We conducted a preplanned meta-analysis of two component studies in the Quality Improvement for Depression database ( 6 ): Partners in Care (PIC) ( 7 ) and Quality Enhancement by Strategic Teaming (QuEST) ( 8 ). Preplanned meta-analysis is the predefined analysis of shared measures in databases from two or more studies that employ comparable recruitment and data collection protocols ( 9 , 10 ).

Sample

PIC participants included a consecutively sampled cohort of 967 primary care patients with depression who were recruited from 46 practices in seven managed care organizations in five states, including three practices in Alamosa County, Colorado (1995 county population of 14,291), a nonadjacent non-metropolitan statistical area (MSA) located approximately 110 miles from the nearest MSA. The other 43 practices were located in MSAs.

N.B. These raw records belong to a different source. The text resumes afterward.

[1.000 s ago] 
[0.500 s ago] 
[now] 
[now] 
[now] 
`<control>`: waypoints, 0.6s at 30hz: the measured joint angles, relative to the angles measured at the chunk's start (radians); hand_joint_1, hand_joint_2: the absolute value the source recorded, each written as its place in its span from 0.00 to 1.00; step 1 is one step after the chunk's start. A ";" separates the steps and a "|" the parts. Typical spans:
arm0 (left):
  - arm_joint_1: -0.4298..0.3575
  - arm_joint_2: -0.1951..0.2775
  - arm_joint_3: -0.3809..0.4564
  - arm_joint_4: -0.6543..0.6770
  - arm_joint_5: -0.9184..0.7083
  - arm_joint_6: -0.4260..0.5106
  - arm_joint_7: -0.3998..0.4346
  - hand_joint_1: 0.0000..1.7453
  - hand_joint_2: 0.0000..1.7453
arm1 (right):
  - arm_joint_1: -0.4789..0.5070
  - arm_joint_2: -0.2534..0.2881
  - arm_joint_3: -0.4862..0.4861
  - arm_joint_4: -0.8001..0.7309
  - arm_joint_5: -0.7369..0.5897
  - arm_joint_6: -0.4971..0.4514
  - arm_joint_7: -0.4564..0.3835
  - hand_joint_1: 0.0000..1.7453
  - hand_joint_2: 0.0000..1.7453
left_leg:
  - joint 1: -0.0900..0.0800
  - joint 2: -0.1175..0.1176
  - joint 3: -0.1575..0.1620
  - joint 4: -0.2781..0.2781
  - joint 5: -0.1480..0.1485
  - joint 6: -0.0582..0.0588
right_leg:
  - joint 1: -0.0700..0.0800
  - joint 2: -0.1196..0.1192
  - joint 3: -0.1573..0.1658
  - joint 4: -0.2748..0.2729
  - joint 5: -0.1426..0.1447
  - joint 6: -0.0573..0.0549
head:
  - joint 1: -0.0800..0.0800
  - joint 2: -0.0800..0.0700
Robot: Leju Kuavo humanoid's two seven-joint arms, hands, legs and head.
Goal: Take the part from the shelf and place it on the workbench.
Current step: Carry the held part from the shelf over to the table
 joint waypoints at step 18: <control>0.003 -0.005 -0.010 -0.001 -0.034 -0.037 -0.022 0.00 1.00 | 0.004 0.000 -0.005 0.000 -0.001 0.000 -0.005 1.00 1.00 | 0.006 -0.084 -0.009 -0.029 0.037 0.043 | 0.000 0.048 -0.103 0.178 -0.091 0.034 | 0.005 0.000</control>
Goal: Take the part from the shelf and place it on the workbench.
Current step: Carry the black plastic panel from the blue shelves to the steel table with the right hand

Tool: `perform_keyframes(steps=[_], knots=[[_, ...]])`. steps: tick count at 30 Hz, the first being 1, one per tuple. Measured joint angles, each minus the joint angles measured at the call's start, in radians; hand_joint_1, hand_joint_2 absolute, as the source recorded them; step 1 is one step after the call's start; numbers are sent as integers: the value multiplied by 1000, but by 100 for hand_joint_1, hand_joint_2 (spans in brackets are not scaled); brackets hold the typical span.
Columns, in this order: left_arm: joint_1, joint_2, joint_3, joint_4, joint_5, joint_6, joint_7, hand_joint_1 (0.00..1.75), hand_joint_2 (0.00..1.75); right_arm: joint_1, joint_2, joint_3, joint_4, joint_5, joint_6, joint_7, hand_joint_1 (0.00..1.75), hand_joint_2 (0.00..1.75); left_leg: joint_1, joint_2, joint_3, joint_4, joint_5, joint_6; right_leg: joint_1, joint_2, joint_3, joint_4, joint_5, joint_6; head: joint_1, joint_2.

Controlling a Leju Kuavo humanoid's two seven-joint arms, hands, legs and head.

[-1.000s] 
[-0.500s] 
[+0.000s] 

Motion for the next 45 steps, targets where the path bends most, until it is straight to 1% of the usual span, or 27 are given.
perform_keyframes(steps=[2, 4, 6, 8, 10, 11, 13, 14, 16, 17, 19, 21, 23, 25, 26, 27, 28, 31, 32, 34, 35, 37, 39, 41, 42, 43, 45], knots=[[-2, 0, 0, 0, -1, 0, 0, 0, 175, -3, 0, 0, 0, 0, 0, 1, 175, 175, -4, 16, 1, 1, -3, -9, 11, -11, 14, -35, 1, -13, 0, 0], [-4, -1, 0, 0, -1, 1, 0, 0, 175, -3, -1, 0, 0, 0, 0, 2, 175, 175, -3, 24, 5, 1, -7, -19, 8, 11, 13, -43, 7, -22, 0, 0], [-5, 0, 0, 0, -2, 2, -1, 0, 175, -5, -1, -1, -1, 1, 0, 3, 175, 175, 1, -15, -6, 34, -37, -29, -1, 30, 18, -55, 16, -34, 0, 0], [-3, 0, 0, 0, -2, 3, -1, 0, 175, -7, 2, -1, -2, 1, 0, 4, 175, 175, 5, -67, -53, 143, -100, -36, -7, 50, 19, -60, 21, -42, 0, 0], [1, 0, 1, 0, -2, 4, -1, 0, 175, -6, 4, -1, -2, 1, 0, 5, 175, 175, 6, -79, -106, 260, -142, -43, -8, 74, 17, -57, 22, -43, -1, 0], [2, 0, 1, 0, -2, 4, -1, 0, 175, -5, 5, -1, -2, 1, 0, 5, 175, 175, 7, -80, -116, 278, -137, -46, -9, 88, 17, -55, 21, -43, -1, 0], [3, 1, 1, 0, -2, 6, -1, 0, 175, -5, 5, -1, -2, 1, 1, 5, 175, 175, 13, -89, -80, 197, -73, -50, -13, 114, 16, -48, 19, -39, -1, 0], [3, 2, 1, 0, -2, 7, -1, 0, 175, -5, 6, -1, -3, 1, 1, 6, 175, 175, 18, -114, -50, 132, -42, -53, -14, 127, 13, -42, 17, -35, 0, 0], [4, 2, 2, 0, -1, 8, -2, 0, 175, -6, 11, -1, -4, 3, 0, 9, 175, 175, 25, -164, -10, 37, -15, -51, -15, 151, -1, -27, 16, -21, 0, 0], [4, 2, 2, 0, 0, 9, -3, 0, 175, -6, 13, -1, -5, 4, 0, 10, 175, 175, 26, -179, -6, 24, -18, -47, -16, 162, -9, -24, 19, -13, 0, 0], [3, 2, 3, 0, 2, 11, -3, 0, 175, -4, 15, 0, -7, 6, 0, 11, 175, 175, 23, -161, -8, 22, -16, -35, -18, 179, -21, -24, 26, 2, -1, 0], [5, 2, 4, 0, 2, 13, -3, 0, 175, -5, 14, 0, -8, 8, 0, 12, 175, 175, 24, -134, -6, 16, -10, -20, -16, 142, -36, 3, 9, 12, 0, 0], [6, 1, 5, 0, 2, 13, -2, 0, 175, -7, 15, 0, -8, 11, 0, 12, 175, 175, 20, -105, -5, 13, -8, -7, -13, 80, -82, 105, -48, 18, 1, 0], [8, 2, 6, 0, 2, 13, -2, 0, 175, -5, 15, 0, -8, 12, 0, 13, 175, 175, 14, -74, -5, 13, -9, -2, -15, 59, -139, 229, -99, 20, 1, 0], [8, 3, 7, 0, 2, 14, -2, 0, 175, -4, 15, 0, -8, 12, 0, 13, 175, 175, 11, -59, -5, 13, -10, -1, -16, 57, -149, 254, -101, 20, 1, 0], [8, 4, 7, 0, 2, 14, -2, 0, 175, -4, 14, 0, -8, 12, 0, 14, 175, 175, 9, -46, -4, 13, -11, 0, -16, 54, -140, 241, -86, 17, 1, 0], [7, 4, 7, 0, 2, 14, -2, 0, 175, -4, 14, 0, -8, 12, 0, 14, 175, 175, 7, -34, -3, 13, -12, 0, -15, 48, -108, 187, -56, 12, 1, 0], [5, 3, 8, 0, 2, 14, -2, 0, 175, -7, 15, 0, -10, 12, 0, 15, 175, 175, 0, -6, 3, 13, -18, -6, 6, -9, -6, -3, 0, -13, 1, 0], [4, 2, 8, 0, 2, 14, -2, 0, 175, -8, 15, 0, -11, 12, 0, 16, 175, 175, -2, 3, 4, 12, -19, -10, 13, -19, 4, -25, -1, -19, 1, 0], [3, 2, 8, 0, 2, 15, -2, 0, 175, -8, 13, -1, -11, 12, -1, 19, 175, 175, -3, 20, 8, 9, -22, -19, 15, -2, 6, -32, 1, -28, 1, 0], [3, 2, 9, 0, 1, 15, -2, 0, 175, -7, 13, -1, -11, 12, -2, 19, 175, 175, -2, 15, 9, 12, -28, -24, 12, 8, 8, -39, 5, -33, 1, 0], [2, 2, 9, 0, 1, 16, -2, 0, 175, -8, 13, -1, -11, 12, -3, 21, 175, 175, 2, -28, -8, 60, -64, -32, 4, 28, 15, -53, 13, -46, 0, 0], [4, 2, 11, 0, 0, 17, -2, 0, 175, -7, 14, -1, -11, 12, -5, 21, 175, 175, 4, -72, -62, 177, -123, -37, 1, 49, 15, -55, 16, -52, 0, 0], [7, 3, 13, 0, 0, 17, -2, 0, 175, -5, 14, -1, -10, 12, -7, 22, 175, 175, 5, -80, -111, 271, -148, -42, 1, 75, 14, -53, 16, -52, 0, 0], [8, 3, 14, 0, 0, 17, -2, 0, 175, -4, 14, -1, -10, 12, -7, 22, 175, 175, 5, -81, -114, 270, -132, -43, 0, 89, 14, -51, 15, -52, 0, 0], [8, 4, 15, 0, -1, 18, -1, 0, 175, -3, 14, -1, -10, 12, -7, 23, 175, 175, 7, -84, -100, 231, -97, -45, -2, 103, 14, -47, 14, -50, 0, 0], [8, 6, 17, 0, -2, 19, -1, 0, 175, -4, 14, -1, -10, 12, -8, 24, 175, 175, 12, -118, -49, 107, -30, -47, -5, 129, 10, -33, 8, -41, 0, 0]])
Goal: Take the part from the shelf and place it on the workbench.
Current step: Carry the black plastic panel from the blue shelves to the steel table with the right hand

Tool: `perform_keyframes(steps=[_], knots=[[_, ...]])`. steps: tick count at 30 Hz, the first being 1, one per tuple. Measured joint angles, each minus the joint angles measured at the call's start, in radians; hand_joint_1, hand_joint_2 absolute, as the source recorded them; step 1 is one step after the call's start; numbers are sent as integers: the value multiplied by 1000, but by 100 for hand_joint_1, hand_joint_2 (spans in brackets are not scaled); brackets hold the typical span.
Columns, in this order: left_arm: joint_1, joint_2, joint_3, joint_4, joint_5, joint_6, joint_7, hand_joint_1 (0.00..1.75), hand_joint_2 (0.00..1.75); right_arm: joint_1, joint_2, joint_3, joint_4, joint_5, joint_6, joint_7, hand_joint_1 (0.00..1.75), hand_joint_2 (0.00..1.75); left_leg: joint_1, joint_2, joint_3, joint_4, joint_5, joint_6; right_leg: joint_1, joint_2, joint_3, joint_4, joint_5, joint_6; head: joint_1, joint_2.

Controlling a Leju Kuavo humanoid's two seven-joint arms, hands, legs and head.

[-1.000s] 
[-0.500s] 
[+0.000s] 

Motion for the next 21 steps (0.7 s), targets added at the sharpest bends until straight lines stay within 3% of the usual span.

QuEST participants included a consecutively sampled cohort of 479 primary care patients with depression who were recruited from 12 practices in 65 health plans in ten states, including four practices in non-MSA counties in Minnesota, North Dakota, Oregon, and Wisconsin. Within the non-MSAs, we recruited two practices in counties adjacent to a MSA and two practices in counties nonadjacent to a MSA. The four non-MSA practices were located in Fergus Falls, Minnesota, in Otter Tail County (1996 county population of 53,857), approximately 50 miles from the nearest MSA; Minot, North Dakota, in Ward County (1996 county population of 59,755), approximately 115 miles from the nearest MSA; Reedsport, Oregon, in Douglas County (1996 county population of 10,728), approximately 75 miles from the nearest MSA; and Mauston, Wisconsin, in Juneau County (1996 county population of 23,762), approximately 70 miles from the nearest MSA.

Both PIC and QuEST began enrolling participants in 1996. Patients with schizophrenia and bipolar disorder were excluded from the study. QuEST excluded primary care patients who screened positive for alcohol dependence. PIC did not. For the PIC and QuEST projects, 35% (1,356 of 3,918) and 73% (479 of 653), respectively, of patients who screened positive for depression agreed to participate in the studies. Practices in both the PIC and QuEST studies were randomly assigned to intervention or control conditions. Intervention practices tested quality improvement initiatives to improve depression treatment in primary care. Because there were too few patients in the control group to test our hypotheses only in the control group, we controlled for intervention status as a potential confounder in all analyses where it predicted the dependent variable at p<.20. We chose not to weight participants for participation and attrition, because previous analyses weighting QuEST participants by the probability of participation and attrition produced virtually identical results to unweighted analyses ( 11 ). More detailed information on recruitment is available to interested readers in previous publications ( 7 , 8 ).

Data collection

QuEST administered all postscreener patient assessments of core constructs by telephone. PIC administered all postscreener patient assessments of core constructs by self-report mail survey, using telephone and in-person follow-up as needed. Patients in both studies were followed by using parallel protocols and instrumentation for five waves over two years, ending in 1999. Follow-up rates in PIC were 89% at six months, 87% at 12 months, 86% at 18 months, and 89% at 24 months. Follow-up rates in QuEST were 90% at six months, 82% at 12 months, 73% at 18 months, and 70% at 24 months. The studies were approved by the institutional review boards at the University of Arkansas for Medical Sciences, the University of Colorado Health Sciences Center, the University of California at Los Angeles, and RAND.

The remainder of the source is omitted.